I tilt my head to look at him. I can tell by the staleness of his voice and the crease in his forehead he’s upset about something. “You’re mad about something, aren’t you?”

“Pissed actually.”

“Why?”

He laughs coldly. “As if you don’t already know.”

He looks like he’s on the verge of crying, and I don’t understand.

“We are both pissed about a lot of things. Which is it that’s bothering you so bad?”

“We just made love, Orion. I don’t know why I let that happen.” Whatever is bothering him right now is huge. He looks scared.

“Was it bad or something?
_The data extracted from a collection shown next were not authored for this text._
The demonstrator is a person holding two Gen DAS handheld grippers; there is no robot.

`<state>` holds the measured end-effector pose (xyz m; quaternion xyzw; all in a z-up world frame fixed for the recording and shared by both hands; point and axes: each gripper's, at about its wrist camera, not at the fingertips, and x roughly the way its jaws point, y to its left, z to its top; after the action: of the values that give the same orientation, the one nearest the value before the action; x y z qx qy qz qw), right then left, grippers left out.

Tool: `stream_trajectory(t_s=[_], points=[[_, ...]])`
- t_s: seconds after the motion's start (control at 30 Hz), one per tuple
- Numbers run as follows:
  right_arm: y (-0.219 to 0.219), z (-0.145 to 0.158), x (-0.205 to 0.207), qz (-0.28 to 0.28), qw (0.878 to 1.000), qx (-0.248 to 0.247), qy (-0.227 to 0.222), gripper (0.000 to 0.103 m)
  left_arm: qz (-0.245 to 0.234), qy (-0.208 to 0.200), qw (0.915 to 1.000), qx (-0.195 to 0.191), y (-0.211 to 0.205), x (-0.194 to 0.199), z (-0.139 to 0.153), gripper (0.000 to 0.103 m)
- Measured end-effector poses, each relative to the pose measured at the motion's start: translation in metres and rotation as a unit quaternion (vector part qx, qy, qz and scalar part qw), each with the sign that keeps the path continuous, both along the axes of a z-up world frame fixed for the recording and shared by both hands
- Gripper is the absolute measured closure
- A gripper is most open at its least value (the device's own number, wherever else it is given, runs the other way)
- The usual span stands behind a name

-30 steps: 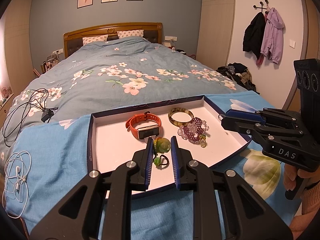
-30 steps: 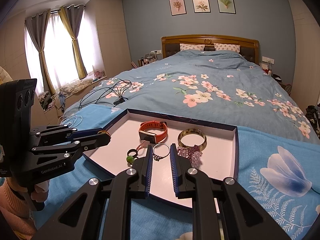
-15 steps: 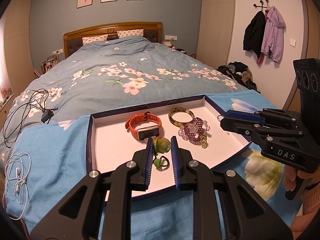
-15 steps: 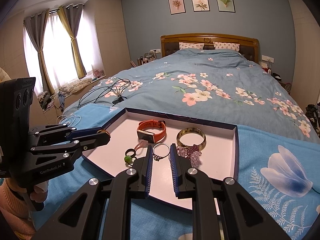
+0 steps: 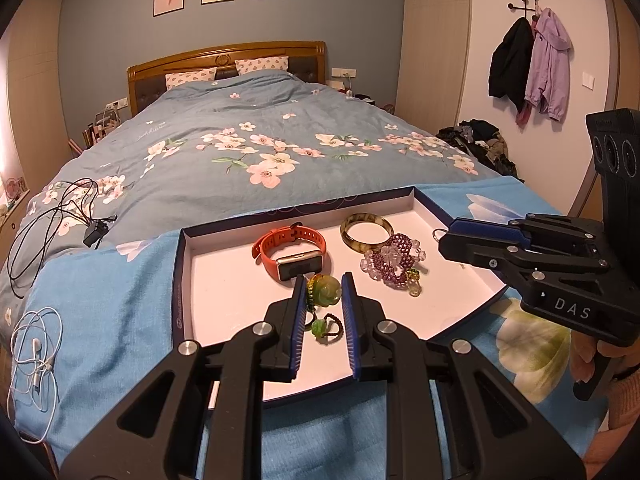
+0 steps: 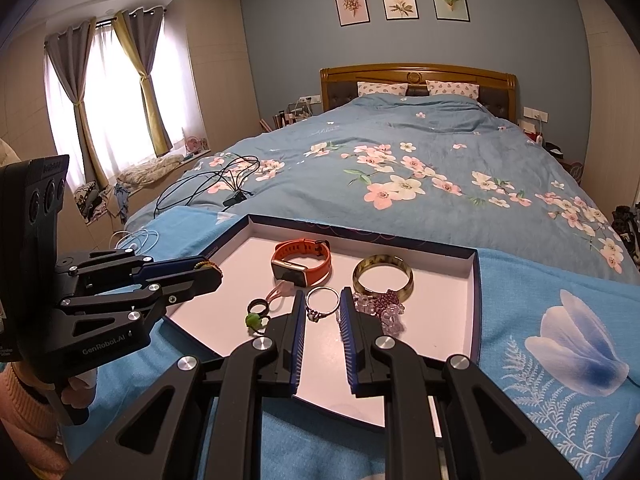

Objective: Organize jewelry
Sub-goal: 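Lower the silver ring with the right tool while the left tool lowers the beaded ring into the tray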

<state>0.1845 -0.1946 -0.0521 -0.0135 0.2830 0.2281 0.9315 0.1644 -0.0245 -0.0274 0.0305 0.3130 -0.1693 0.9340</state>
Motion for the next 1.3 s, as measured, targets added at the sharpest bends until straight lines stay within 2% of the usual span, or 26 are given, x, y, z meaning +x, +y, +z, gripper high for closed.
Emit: stream_trajectory(t_s=[1.3], points=[[0.004,-0.009,0.019,-0.007,1.0,0.005,0.028,0.088,0.015,0.022,0.9996,0.009,-0.001,0.019,-0.013,0.085]])
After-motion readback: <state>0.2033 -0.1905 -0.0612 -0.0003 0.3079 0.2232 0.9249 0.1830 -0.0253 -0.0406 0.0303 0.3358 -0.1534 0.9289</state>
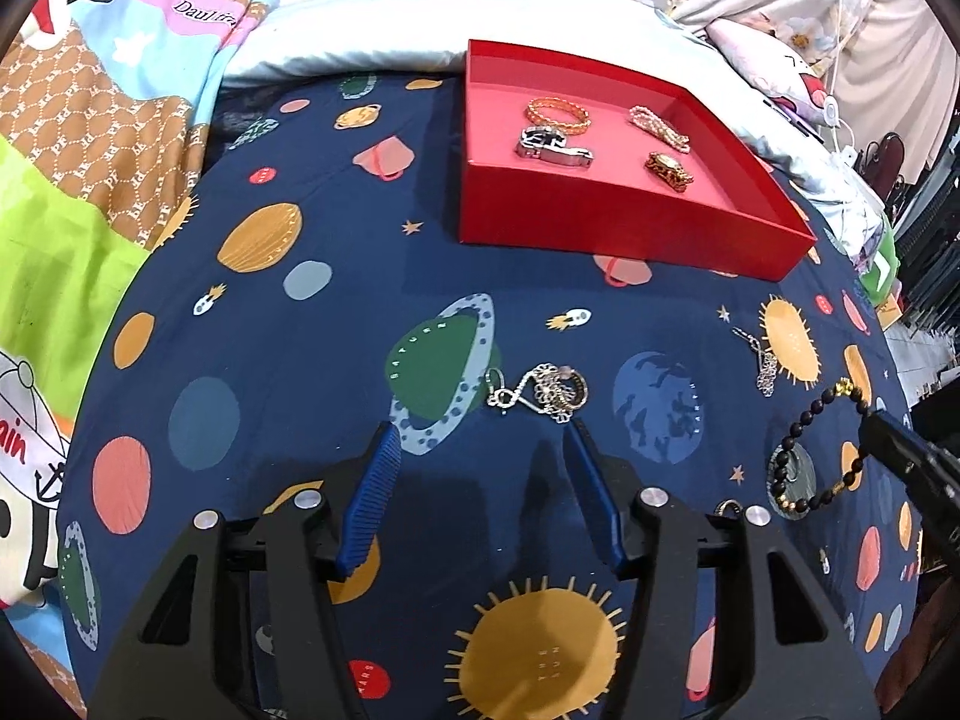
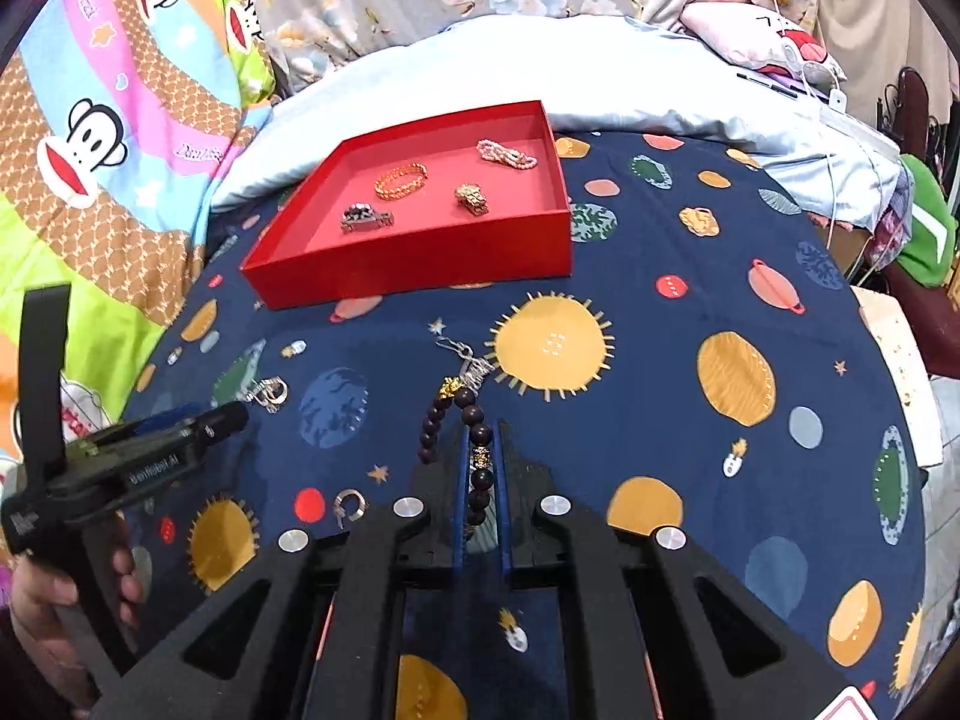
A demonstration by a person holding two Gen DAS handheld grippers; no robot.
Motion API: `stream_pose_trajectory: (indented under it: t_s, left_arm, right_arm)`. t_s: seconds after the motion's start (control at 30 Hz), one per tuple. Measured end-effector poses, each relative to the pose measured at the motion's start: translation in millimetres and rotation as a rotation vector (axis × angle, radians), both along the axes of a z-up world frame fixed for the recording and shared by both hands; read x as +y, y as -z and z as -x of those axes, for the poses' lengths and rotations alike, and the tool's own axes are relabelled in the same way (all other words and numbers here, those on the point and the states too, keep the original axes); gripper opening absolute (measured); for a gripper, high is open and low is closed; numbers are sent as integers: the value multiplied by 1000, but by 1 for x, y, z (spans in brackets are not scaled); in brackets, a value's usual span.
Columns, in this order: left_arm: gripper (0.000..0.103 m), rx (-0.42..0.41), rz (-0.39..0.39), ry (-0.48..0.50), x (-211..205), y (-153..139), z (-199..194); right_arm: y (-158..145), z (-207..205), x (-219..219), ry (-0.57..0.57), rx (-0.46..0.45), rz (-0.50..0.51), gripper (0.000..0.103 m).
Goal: Organize jewelry
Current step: 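Grasp the black bead bracelet with the right gripper and lift it, then grasp the silver chain pendant with the left gripper while the right holds the bead bracelet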
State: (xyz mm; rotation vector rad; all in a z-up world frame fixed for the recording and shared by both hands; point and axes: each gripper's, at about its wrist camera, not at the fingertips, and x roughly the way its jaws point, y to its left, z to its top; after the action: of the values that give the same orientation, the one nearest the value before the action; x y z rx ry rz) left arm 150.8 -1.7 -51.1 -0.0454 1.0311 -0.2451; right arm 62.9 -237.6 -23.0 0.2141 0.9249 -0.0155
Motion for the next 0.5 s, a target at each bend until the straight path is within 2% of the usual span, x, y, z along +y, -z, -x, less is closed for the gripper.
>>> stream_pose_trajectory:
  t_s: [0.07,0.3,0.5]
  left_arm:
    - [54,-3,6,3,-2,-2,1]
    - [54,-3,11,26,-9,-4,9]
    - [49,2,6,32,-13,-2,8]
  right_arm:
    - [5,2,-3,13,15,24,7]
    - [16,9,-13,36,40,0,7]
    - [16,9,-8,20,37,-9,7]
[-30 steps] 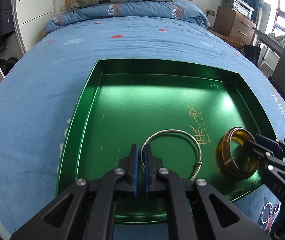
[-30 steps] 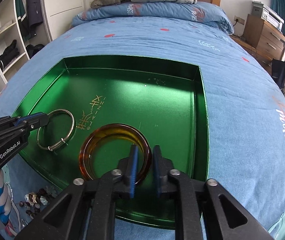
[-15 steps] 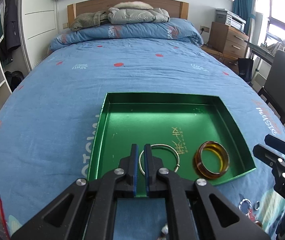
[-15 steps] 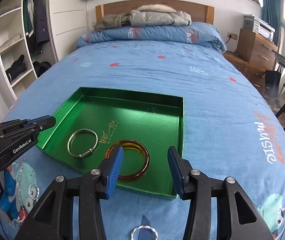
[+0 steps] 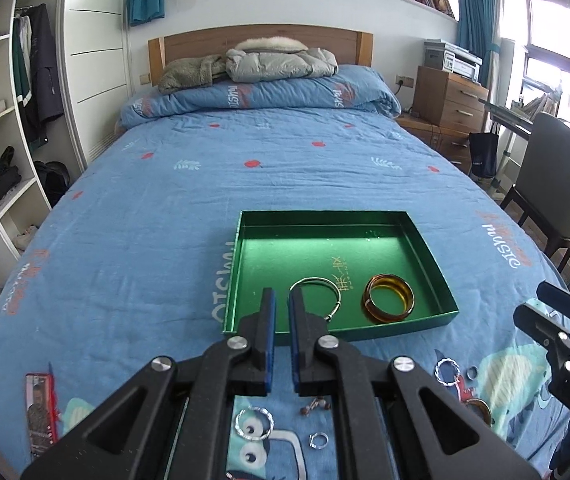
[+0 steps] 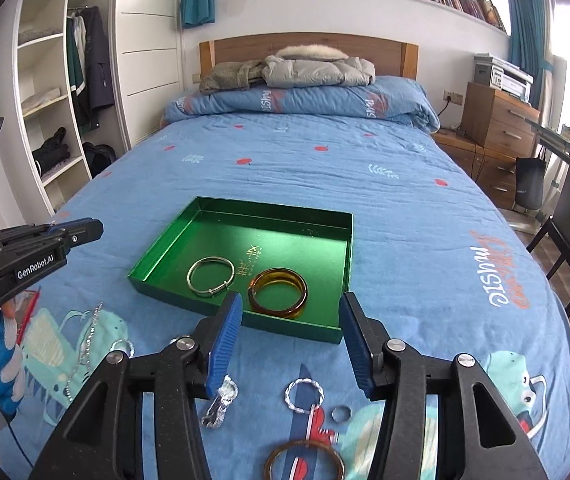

I don’t understand.” To me, it was perfect.

He laughs, but his laughter fades and so does his smile. “It wasn’t bad.”

I watch his hand that’s not around my waist move slightly beside him.

“I don’t understand. Then what’s bothering you?” I practically beg.

Tears that I didn’t know he was capable of producing start to fall down his face. Before I can say anything, I feel a stabbing pain then warmth expand in my chest. My breath catches in my throat, and tears pool in my eyes. I look down and see a knife held by Plath’s hand and blood spilling from around it. My eyes lock on his, and I wish I could speak.

My body falls against his. I wish I had the strength to reach up and wipe his tears away. I want to tell him it will all be okay now, but most of all I want to thank him. My eyes begin to close, and the last thing I hear as I slip away is the sound of Plath’s voice in a faint whisper telling me I’m free.